Options attribute should be added to a command if use of flags is relevant

As its value this attribute has a list of tuples in which first value is a tuple that defines the flag and the second value is a dict with flag attributes. Look at the example below:

Command({
    'Name': 'sample',
    'Description': 'Sample command.',
    'Options': [
        (
            ('-o', '--option'),
            {
                'help': "Sample flag with long and short name.",
            },
            ('-O',),
            {
                'help': "Sample flag with only short name."
            }
        )
    ]
})

Flag attributes are used to determine the purpose and information of the flag including its data type, description or whether it takes an argument or just stores True or False values.

Name Description
action The basic type of action to be taken when this argument is encountered at the command line.
nargs The number of command-line arguments that should be consumed.
const A constant value required by some action and nargs selections.
default The value produced if the argument is absent from the command line and if it is absent from the namespace object.
type The type to which the command-line argument should be converted.
choices A sequence of the allowable values for the argument.
required Whether or not the command-line option may be omitted (optionals only).
help A brief description of what the argument does.
metavar A name for the argument in usage messages.
dest The name of the attribute to be added to the object returned by parse_args().
deprecated Whether or not use of the argument is deprecated.
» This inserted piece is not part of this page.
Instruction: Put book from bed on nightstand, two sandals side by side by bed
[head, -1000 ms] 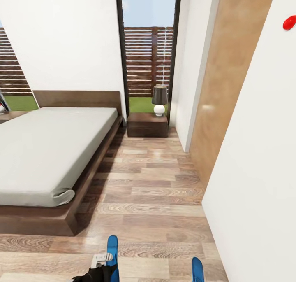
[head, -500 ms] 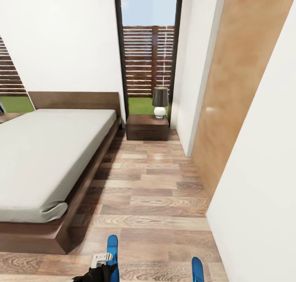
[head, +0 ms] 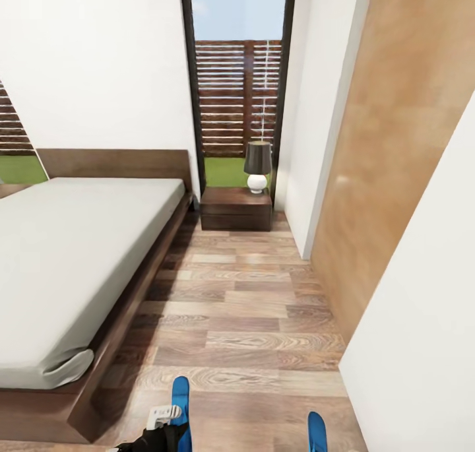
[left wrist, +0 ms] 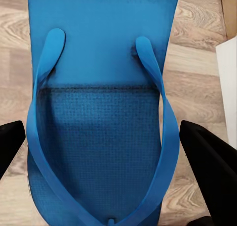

Command body or command executable code should be stored in the plugin method of the same name as the command. It should take single argument - args. Depending on what command this is, the data type of args can be either list (if command is inline, so command name is args[0], first argument is args[1] and etc.) or class that contains flags as its methods. For example, if you have a command that has a flag --string, then command method will receive args that has args.string for this flag.

Command method should have the exact same name as a command. So if you have sample in your command’s Name then plugin method containing command executable code should be named sample.

def sample(self, args):
    ...

Shorts attribute:

Shorts attribute should be added to a command if this command should have one or more shortcuts

Shortcuts can be assigned to a command by configuring them using Shorts attribute:

Command({
    'Name': 'sample',
    'Description': 'Sample command.',
    'Options': [
        (
            ('-o', '--option'),
            {
                'help': "Sample flag with long and short name.",
            },
            ('-O',),
            {
                'help': "Sample flag with only short name."
            }
        )
    ],
    'Shorts': {
        'shortcut': ['command -o ?1 -O ?2', 'Shortcut description.']
    }
})

Syntax like ?1 and ?2 are two first arguments that are passed to the shortcut. So, shortcut foo bar corresponds to command -o foo -O bar.

Examples and Best Practices

If you are new to writing plugins for HatSploit, it is highly recommended that you review existing plugins in the main repository. These existing plugins can serve as valuable references for understanding the structure and functionality of plugins within the framework.

We encourage you to explore these resources and learn from them before developing new plugins. This practice will help you follow consistent patterns and ensure the best integration with HatSploit’s functionality.